Carla Martins tem três filhos de seis anos, nove, e 18 anos, todos atualmente a estudar em casa, no Luxemburgo, através do ensino à distância motivado pelo confinamento, em tempos de epidemia do novo coronavírus.
Numa primeira fase, foi esta portuguesa que ficou de licença parental a cuidar dos filhos, mas o marido, trabalhador da construção civil ficou sem trabalho, em desemprego parcial. Por isso, agora é ele quem está em casa. Como sempre trabalhou entre portugueses nos anos todos que estão imigrados no Grão-Ducado, “sabe mal o francês” e “não percebe uma palavra de alemão”.

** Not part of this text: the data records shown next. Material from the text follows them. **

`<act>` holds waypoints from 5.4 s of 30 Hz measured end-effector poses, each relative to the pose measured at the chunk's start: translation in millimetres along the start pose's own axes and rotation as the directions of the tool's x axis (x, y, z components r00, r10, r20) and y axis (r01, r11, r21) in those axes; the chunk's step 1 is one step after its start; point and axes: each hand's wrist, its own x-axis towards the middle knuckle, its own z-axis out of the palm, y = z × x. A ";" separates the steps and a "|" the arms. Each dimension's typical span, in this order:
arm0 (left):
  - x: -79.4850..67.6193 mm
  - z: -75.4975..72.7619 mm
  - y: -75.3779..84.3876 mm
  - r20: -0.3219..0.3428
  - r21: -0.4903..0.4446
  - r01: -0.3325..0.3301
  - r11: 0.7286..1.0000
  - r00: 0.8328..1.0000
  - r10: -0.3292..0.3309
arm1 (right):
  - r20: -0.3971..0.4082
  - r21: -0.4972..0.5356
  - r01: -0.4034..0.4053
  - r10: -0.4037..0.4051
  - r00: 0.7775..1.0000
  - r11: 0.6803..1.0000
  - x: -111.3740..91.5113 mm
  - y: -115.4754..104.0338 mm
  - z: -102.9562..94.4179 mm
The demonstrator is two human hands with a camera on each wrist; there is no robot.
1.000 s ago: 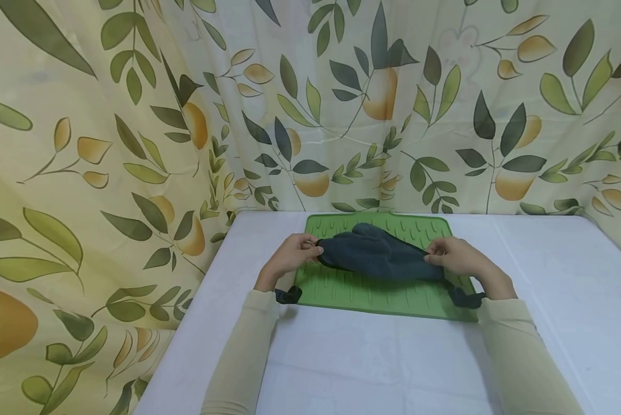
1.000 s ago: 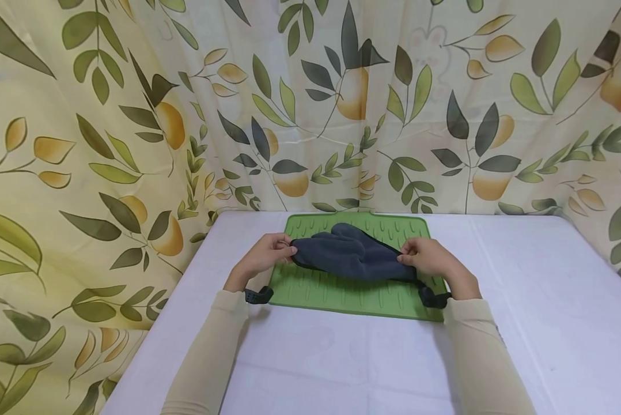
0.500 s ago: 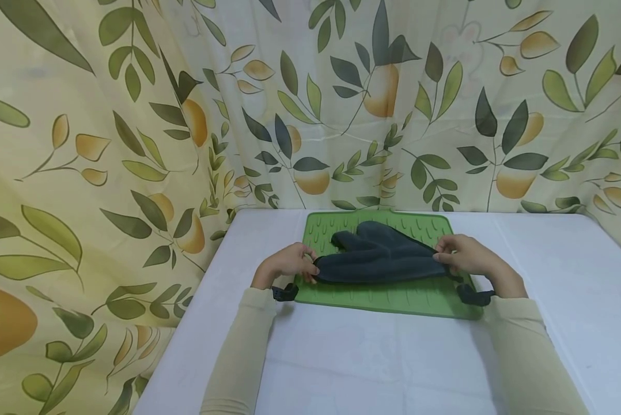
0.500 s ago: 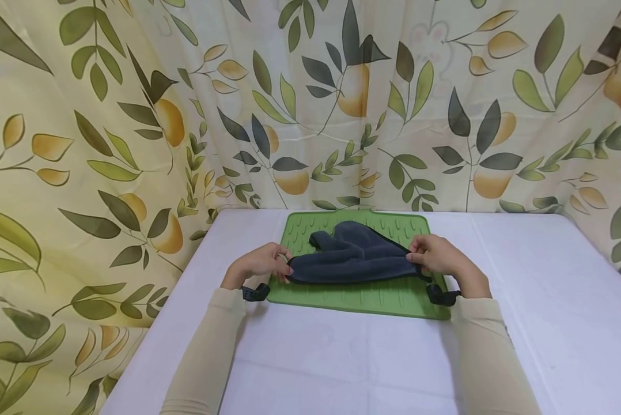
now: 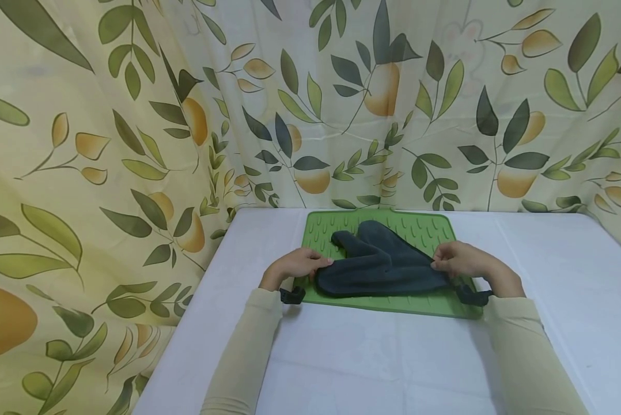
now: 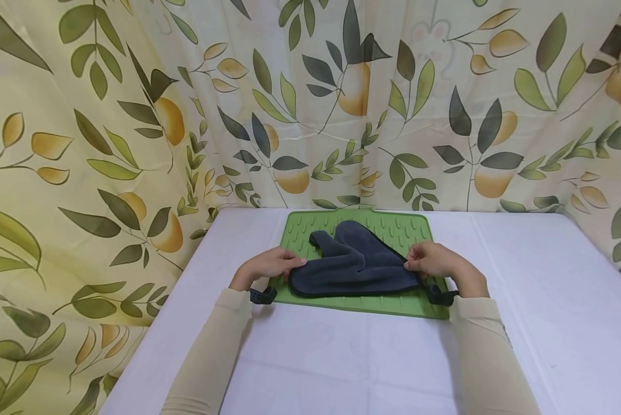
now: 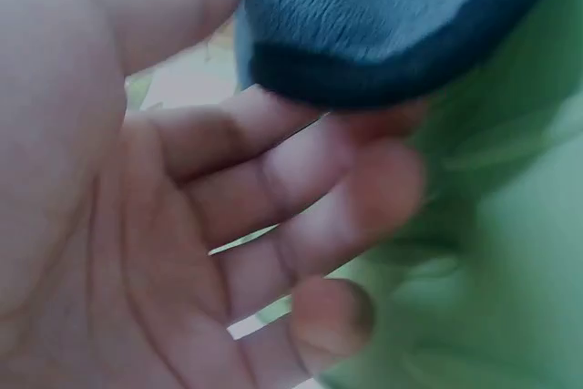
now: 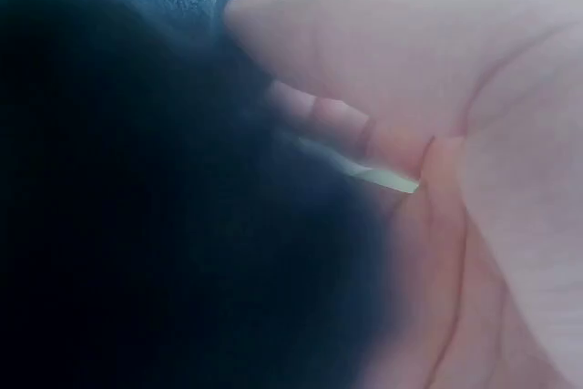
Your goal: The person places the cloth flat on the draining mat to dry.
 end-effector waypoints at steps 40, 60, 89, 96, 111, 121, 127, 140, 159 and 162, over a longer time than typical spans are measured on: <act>-19.4 -23.3 -13.5 0.020 -0.069 0.114 0.991 0.993 -0.113 | 0.142 0.052 -0.032 0.024 0.990 0.998 -2.1 -3.3 2.9; 30.8 -30.7 1.4 -0.367 0.202 0.064 0.977 0.930 0.015 | -0.131 -0.066 0.065 -0.073 0.989 0.996 42.1 -35.5 -8.4; 88.8 -2.1 16.9 -0.351 0.178 0.117 0.977 0.935 -0.048 | -0.229 0.063 -0.076 0.089 0.969 0.995 105.9 -25.8 16.9; 90.7 -0.1 20.0 -0.360 0.276 0.114 0.954 0.933 -0.008 | -0.269 0.115 -0.058 0.088 0.959 0.992 94.5 -31.1 2.5; 88.6 -1.1 16.9 -0.329 0.261 0.158 0.952 0.942 -0.066 | -0.214 0.129 -0.075 0.101 0.972 0.989 75.4 -24.1 -10.6; 86.7 -7.9 21.5 -0.317 0.271 0.152 0.950 0.946 -0.060 | -0.221 0.130 -0.072 0.100 0.970 0.989 65.5 -21.1 -16.9; 81.3 -18.2 24.2 -0.436 0.248 0.125 0.961 0.900 -0.005 | -0.235 0.161 -0.093 0.130 0.963 0.983 56.1 -20.1 -24.6; 81.9 -28.7 26.8 -0.591 0.007 0.017 1.000 0.806 -0.010 | -0.260 0.217 -0.126 0.182 0.948 0.968 49.5 -7.2 -28.1; 91.0 -16.9 11.7 -0.508 0.009 0.137 0.991 0.854 -0.113 | -0.287 0.197 -0.164 0.217 0.933 0.967 53.8 8.0 -18.2; 89.4 -21.7 15.5 -0.551 -0.009 0.135 0.991 0.826 -0.117 | -0.327 0.213 -0.145 0.211 0.921 0.966 54.5 6.5 -21.3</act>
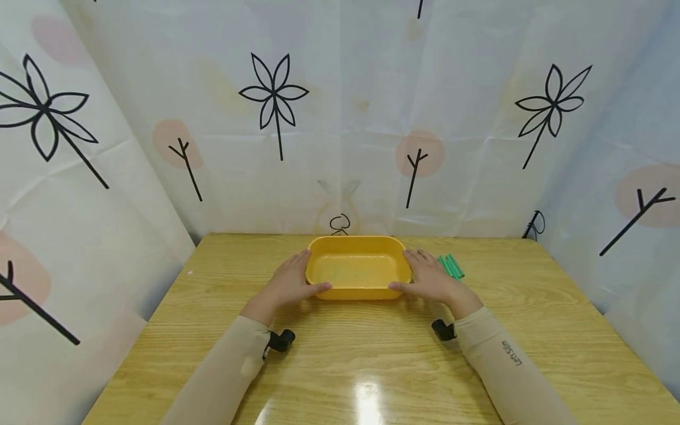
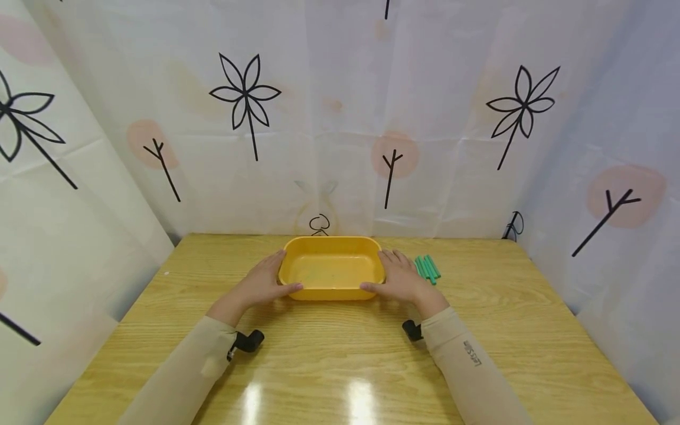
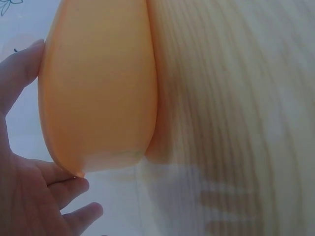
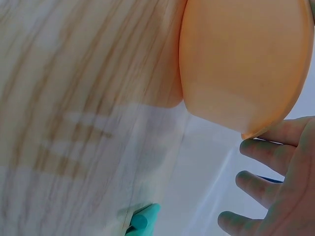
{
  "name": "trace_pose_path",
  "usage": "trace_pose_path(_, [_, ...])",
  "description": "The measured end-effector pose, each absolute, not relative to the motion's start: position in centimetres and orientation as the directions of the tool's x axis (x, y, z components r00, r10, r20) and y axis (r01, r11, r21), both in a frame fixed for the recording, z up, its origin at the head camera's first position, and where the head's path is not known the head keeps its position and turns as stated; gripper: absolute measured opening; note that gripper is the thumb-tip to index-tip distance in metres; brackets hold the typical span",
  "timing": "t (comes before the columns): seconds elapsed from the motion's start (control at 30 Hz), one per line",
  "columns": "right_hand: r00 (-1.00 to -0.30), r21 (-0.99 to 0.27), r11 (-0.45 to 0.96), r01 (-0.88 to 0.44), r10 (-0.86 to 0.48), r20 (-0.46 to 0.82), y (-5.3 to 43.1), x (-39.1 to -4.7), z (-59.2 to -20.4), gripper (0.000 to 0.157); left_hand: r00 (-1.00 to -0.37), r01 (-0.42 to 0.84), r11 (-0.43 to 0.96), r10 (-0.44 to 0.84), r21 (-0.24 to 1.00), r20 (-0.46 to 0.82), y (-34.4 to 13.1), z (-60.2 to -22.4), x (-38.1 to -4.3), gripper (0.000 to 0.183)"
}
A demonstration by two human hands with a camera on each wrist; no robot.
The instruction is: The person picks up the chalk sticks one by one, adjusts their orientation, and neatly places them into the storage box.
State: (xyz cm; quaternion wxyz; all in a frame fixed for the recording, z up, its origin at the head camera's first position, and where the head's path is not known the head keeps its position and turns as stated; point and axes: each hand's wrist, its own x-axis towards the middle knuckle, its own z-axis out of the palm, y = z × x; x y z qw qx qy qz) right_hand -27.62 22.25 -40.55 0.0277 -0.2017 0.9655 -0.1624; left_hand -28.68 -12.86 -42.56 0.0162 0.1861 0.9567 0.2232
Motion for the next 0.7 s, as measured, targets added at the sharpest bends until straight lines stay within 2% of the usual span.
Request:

“Como é que o meu marido pode ajudar os meus filhos? Eu ainda sei francês, mas ele não. Não lhes consegue explicar os deveres quando eles pedem ajuda. Como é que eles podem aprender assim? Como vão aprender e passar de ano? É uma aflição!”, questiona esta mãe portuguesa que afirma estar “muito nervosa e preocupada” pelos seus filhos.
“Quando chego a casa ainda tento fazer os trabalhos com eles, mas não é suficiente. Eu e o meu marido, que tem o 9º ano, não somos professores e acho que os meus filhos vão ficar prejudicados”, desabafa.
O caso de Lara, de 9 anos
O maior problema é a filha de nove anos, Lara, que “está fraca nas disciplinas de línguas como me avisou a professora”. “Lara tem tido sempre apoio no ATL, mas agora também estão encerrados”, lembra esta mãe que já contactou a professora da filha.
“Ela compreendeu a situação e disse que ia falar com o presidente da escola, mas ainda não há resposta”, diz Carla Martins que já contactou o ministério da Educação que a encaminhou “para o ministério da Saúde”, o qual também não deu resposta para o seu problema. “O governo decidiu e bem que a guarda das crianças neste período sem aulas ficasse assegurada por um dos pais, mas a aprendizagem deles não está assegurada e muitos alunos como os meus filhos vão ficar prejudicados”, argumenta esta mãe.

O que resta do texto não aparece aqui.